- **Required action**: Set down the data that follows, exactly and completely.

- **Records shown**:
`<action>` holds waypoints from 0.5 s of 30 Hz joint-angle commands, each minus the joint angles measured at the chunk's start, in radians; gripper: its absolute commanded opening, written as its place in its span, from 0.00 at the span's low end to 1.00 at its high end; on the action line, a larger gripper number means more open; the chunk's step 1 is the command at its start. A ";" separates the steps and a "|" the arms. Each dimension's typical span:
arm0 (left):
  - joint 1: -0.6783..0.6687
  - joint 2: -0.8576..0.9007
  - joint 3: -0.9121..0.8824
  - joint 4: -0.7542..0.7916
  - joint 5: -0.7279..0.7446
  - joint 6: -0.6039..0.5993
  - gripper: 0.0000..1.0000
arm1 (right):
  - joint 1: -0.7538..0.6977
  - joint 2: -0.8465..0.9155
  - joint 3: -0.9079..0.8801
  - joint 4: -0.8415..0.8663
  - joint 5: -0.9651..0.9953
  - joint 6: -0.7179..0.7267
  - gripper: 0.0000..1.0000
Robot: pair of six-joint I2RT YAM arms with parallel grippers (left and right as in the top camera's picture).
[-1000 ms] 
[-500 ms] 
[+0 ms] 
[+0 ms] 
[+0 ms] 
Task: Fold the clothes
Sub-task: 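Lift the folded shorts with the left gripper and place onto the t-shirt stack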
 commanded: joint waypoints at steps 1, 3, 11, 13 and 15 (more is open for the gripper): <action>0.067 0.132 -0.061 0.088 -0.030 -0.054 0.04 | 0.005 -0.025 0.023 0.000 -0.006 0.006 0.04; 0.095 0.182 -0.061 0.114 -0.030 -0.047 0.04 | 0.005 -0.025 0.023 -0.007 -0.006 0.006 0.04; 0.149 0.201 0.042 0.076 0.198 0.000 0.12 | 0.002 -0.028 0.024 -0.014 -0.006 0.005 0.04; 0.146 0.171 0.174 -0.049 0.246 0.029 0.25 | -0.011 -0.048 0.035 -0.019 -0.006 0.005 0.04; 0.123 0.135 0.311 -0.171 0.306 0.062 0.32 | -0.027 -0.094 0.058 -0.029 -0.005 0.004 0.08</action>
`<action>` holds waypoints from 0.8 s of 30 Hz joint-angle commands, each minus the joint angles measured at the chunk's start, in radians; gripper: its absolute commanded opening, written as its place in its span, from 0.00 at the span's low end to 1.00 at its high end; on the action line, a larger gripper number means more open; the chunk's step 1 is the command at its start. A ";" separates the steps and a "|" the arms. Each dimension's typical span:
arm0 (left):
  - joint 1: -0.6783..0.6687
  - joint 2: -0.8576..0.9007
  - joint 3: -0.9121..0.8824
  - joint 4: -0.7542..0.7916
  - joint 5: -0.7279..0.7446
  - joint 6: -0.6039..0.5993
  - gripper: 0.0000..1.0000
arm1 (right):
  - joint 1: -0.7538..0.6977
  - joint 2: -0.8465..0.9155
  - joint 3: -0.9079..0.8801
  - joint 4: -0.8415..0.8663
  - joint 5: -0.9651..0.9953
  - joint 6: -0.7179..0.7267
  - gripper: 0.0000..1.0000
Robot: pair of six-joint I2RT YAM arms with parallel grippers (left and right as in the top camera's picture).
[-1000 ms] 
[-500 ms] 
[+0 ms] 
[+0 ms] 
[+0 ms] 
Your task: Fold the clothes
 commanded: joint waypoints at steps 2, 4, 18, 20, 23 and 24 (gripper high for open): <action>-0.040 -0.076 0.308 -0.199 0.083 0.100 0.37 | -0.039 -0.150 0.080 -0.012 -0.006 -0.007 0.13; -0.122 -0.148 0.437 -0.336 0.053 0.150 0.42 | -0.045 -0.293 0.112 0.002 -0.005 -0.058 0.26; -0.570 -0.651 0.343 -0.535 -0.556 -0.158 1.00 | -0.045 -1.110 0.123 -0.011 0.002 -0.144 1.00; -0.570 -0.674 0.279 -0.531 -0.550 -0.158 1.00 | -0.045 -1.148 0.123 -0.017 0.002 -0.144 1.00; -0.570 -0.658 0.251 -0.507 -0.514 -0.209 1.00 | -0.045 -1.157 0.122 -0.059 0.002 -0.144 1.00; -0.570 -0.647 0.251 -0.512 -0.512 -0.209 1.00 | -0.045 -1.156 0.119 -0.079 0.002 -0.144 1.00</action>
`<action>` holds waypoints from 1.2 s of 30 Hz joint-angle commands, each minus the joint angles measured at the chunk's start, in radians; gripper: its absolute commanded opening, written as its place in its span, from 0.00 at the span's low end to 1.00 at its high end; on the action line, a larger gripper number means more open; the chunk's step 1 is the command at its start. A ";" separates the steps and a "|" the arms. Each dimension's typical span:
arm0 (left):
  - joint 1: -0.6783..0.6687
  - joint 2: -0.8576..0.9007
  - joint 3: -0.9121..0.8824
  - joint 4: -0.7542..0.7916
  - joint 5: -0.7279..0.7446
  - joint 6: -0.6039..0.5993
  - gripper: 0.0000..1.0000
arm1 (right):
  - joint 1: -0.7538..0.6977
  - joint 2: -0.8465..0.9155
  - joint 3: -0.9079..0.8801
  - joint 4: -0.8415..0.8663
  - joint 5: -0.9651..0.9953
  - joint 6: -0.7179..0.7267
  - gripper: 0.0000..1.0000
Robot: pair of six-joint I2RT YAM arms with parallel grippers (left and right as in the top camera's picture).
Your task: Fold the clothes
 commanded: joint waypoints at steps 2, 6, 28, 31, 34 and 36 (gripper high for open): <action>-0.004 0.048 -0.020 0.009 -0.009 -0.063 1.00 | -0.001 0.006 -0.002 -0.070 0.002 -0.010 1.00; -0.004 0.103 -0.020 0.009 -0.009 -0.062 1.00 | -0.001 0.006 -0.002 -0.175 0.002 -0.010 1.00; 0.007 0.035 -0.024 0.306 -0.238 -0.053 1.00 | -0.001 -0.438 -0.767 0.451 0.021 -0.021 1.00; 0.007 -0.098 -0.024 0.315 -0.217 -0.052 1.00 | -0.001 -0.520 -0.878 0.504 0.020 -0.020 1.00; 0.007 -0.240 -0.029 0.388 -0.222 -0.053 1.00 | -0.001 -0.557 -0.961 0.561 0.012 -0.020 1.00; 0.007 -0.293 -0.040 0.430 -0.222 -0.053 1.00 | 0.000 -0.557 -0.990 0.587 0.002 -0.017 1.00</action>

- **Exercise response**:
`<action>` holds waypoints from 0.5 s of 30 Hz joint-angle commands, each minus the joint angles measured at the chunk's start, in radians; gripper: its absolute commanded opening, written as its place in its span, from 0.00 at the span's low end to 1.00 at its high end; on the action line, a larger gripper number means more open; the chunk's step 1 is the command at its start. A ";" separates the steps and a "|" the arms. Each dimension's typical span:
arm0 (left):
  - joint 1: -0.6783..0.6687
  - joint 2: -0.8576..0.9007
  - joint 3: -0.9121..0.8824
  - joint 4: -0.7542..0.7916
  - joint 5: -0.7279..0.7446
  - joint 6: -0.6039..0.5993
  - gripper: 0.0000..1.0000
arm1 (right):
  - joint 1: -0.7538..0.6977
  - joint 2: -0.8465..0.9155
  - joint 3: -0.9079..0.8801
  - joint 4: -0.8415..0.8663
  - joint 5: -0.9651..0.9953
  - joint 6: -0.7179..0.7267
  - gripper: 0.0000..1.0000
Robot: pair of six-joint I2RT YAM arms with parallel grippers (left and right as in the top camera's picture).
[-1000 ms] 
[-500 ms] 
[+0 ms] 
[+0 ms] 
[+0 ms] 
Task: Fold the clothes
Sub-task: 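Lift the folded shorts with the left gripper and place onto the t-shirt stack
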 commanded: joint waypoints at steps 1, 3, 11, 13 and 15 (more is open for the gripper): <action>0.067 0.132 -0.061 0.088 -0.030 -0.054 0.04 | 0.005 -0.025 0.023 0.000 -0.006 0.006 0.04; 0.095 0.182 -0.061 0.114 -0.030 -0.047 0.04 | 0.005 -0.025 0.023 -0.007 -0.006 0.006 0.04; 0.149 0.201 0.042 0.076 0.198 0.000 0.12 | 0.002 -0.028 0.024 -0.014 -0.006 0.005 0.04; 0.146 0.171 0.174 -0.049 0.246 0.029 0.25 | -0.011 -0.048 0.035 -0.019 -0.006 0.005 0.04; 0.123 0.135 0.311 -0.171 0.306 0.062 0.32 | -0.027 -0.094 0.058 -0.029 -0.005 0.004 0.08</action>
`<action>` holds waypoints from 0.8 s of 30 Hz joint-angle commands, each minus the joint angles measured at the chunk's start, in radians; gripper: its absolute commanded opening, written as its place in its span, from 0.00 at the span's low end to 1.00 at its high end; on the action line, a larger gripper number means more open; the chunk's step 1 is the command at its start. A ";" separates the steps and a "|" the arms. Each dimension's typical span:
arm0 (left):
  - joint 1: -0.6783..0.6687
  - joint 2: -0.8576..0.9007
  - joint 3: -0.9121..0.8824
  - joint 4: -0.7542..0.7916
  - joint 5: -0.7279..0.7446
  - joint 6: -0.6039..0.5993
  - gripper: 0.0000..1.0000
arm1 (right):
  - joint 1: -0.7538..0.6977
  - joint 2: -0.8465..0.9155
  - joint 3: -0.9079..0.8801
  - joint 4: -0.8415..0.8663
  - joint 5: -0.9651..0.9953
  - joint 6: -0.7179..0.7267
  - gripper: 0.0000..1.0000
Robot: pair of six-joint I2RT YAM arms with parallel grippers (left and right as in the top camera's picture).
[-1000 ms] 
[-500 ms] 
[+0 ms] 
[+0 ms] 
[+0 ms] 
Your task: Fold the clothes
 commanded: joint waypoints at steps 2, 4, 18, 20, 23 and 24 (gripper high for open): <action>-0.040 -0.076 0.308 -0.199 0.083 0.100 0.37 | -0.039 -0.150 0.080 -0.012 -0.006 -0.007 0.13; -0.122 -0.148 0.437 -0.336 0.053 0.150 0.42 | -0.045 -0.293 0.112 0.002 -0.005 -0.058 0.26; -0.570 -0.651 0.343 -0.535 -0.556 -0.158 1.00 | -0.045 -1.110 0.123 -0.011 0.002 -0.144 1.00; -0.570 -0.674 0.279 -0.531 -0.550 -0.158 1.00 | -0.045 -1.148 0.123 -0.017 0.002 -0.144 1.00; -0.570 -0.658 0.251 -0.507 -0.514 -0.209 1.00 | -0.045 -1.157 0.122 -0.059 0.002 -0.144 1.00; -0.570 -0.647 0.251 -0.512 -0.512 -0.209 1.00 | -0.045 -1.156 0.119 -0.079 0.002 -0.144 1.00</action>
`<action>` holds waypoints from 1.2 s of 30 Hz joint-angle commands, each minus the joint angles measured at the chunk's start, in radians; gripper: its absolute commanded opening, written as its place in its span, from 0.00 at the span's low end to 1.00 at its high end; on the action line, a larger gripper number means more open; the chunk's step 1 is the command at its start. A ";" separates the steps and a "|" the arms. Each dimension's typical span:
arm0 (left):
  - joint 1: -0.6783..0.6687
  - joint 2: -0.8576..0.9007
  - joint 3: -0.9121..0.8824
  - joint 4: -0.7542..0.7916
  - joint 5: -0.7279..0.7446
  - joint 6: -0.6039..0.5993
  - gripper: 0.0000..1.0000
arm1 (right):
  - joint 1: -0.7538..0.6977
  - joint 2: -0.8465..0.9155
  - joint 3: -0.9079..0.8801
  - joint 4: -0.8415..0.8663
  - joint 5: -0.9651..0.9953
  - joint 6: -0.7179..0.7267
  - gripper: 0.0000..1.0000
Robot: pair of six-joint I2RT YAM arms with parallel grippers (left and right as in the top camera's picture).
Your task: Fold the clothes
 commanded: joint waypoints at steps 2, 6, 28, 31, 34 and 36 (gripper high for open): <action>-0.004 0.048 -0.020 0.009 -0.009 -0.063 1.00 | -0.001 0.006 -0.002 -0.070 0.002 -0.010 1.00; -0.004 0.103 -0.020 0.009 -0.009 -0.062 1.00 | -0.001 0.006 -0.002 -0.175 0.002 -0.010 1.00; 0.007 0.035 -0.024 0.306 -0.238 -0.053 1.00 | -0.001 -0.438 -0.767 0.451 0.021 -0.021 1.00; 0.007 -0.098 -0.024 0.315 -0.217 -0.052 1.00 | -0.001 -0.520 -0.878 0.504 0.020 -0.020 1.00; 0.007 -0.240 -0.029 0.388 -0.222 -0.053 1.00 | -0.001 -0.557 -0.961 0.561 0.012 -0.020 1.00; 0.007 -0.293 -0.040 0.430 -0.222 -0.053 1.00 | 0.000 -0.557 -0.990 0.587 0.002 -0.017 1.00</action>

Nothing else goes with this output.